Recently, DeepSeek announced the launch of its first inference model trained through Reinforcement Learning (RL), DeepSeek-R1, which achieved performance comparable to OpenAI-o1-1217 in several inference benchmark tests. DeepSeek-R1 is based on the DeepSeek-V3-Base model and utilizes multi-stage training and cold start data to enhance inference capabilities.
DeepSeek researchers first developed DeepSeek-R1-Zero, a model that was entirely trained through large-scale reinforcement learning without any supervised fine-tuning preparatory steps. DeepSeek-R1-Zero demonstrated exceptional performance in inference benchmark tests, such as achieving a pass@1 score of 71.0% in the AIME2024 exam, up from 15.6%.However, DeepSeek-R1-Zero also faced issues such as poor readability and mixed language output.
To address these issues and further enhance inference performance, the DeepSeek team developed DeepSeek-R1. DeepSeek-R1 introduced multi-stage training and cold start data prior to reinforcement learning. Specifically, researchers first collected thousands of cold start data pairs to fine-tune the DeepSeek-V3-Base model. Then, they conducted inference-focused reinforcement learning similar to how they trained DeepSeek-R1-Zero. As the reinforcement learning process approached convergence, they created new supervised fine-tuning data through rejection sampling of reinforcement learning checkpoints, combining it with supervised data from DeepSeek-V3 in areas such as writing, fact-based Q&A, and self-awareness, and then retrained the DeepSeek-V3-Base model. Finally, additional reinforcement learning was performed on the fine-tuned checkpoints using prompts from all scenarios.
DeepSeek-R1 achieved impressive results across multiple benchmark tests:
• In the AIME2024 exam, DeepSeek-R1 reached a pass@1 score of 79.8%, slightly surpassing OpenAI-o1-1217.
• In the MATH-500 exam, DeepSeek-R1 achieved a pass@1 score of 97.3%, matching OpenAI-o1-1217.
• In coding competition tasks, DeepSeek-R1 obtained a 2029 Elo rating on Codeforces, outperforming 96.3% of human competitors.
• In knowledge benchmark tests (such as MMLU, MMLU-Pro, and GPQA Diamond), DeepSeek-R1 scored 90.8%, 84.0%, and 71.5%, significantly surpassing DeepSeek-V3.
• In other tasks (such as creative writing, general Q&A, editing, summarization, etc.), DeepSeek-R1 also performed exceptionally well.

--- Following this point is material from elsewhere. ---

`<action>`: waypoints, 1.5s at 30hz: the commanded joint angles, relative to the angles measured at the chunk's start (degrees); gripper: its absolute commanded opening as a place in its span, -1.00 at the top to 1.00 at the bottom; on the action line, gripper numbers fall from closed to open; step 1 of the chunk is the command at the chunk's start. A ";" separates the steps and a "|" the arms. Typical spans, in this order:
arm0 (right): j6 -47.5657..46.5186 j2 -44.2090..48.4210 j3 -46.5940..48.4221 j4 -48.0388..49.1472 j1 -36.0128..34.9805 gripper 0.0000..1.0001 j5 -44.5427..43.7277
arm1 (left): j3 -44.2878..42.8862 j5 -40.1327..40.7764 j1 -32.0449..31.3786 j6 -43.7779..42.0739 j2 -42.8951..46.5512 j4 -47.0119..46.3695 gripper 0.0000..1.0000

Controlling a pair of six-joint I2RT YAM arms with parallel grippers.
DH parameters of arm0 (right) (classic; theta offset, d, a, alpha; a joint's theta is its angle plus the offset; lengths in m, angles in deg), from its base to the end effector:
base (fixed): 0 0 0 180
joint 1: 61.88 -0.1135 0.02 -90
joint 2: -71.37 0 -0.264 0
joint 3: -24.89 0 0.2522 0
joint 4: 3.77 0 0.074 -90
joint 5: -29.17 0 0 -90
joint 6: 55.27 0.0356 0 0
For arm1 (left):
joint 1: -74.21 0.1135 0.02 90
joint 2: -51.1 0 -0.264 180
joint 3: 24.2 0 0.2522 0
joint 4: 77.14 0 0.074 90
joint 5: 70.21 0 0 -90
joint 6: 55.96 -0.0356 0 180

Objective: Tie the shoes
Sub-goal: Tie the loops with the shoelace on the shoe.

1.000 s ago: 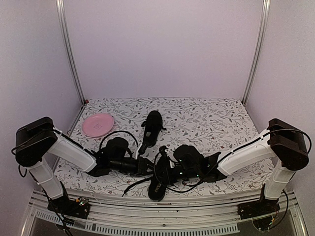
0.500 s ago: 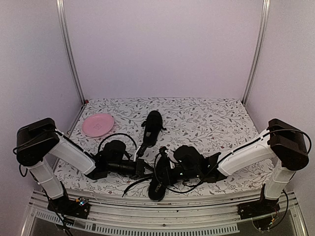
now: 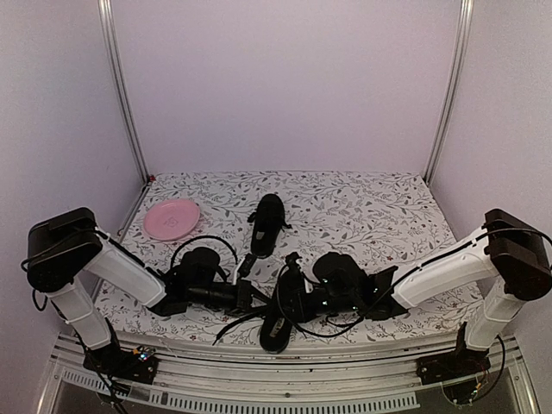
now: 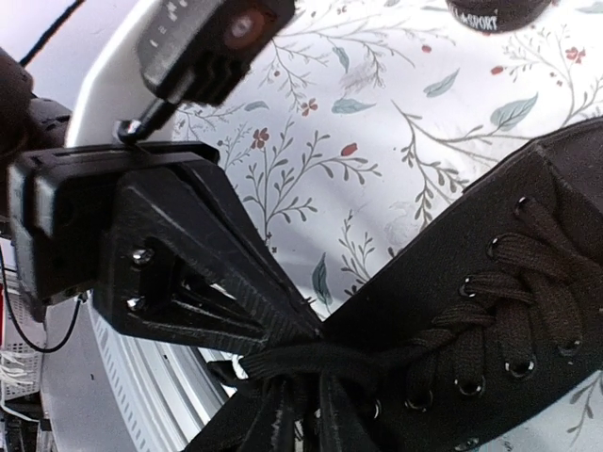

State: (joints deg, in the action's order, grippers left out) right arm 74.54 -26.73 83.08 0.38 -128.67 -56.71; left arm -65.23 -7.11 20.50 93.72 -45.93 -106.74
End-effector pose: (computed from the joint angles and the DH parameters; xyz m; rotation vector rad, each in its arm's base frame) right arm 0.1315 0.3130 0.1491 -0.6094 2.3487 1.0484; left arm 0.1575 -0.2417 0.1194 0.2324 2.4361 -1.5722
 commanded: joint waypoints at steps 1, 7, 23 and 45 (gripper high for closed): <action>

Additionally, DeepSeek has explored distilling the inference capabilities of DeepSeek-R1 into smaller models. Research found that distilling directly from DeepSeek-R1 is more effective than applying reinforcement learning to smaller models. This indicates that the inference patterns discovered by large foundational models are crucial for enhancing inference capabilities.DeepSeek has open-sourced DeepSeek-R1-Zero, DeepSeek-R1, and six dense models distilled from DeepSeek-R1 based on Qwen and Llama (1.5B, 7B, 8B, 14B, 32B, 70B). The launch of DeepSeek-R1 marks significant progress in utilizing reinforcement learning to enhance the inference capabilities of large language models.
Cost Advantage
In terms of cost, DeepSeek-R1 offers a highly competitive pricing strategy. Its API access is priced at $0.14 per million input tokens (cache hit) and $0.55 per million (cache miss), with output tokens costing $2.19 per million. This pricing strategy is more attractive compared to other similar products and has been described by users as a "game changer." The official website and API are now live! Visit https://chat.deepseek.com to experience DeepThink!
Community Feedback and Future Outlook
The release of DeepSeek-R1 has sparked enthusiastic discussions within the community. Many users appreciate the model's open-source nature and cost advantages, believing it provides developers with more choices and freedom. However, some users have raised questions about the model's context window size, hoping for further optimizations in future versions.
The DeepSeek team has stated that they will continue to focus on improving the model's performance and user experience, while also planning to introduce more features in the future, including advanced data analytics, to meet user expectations for AGI (Artificial General Intelligence).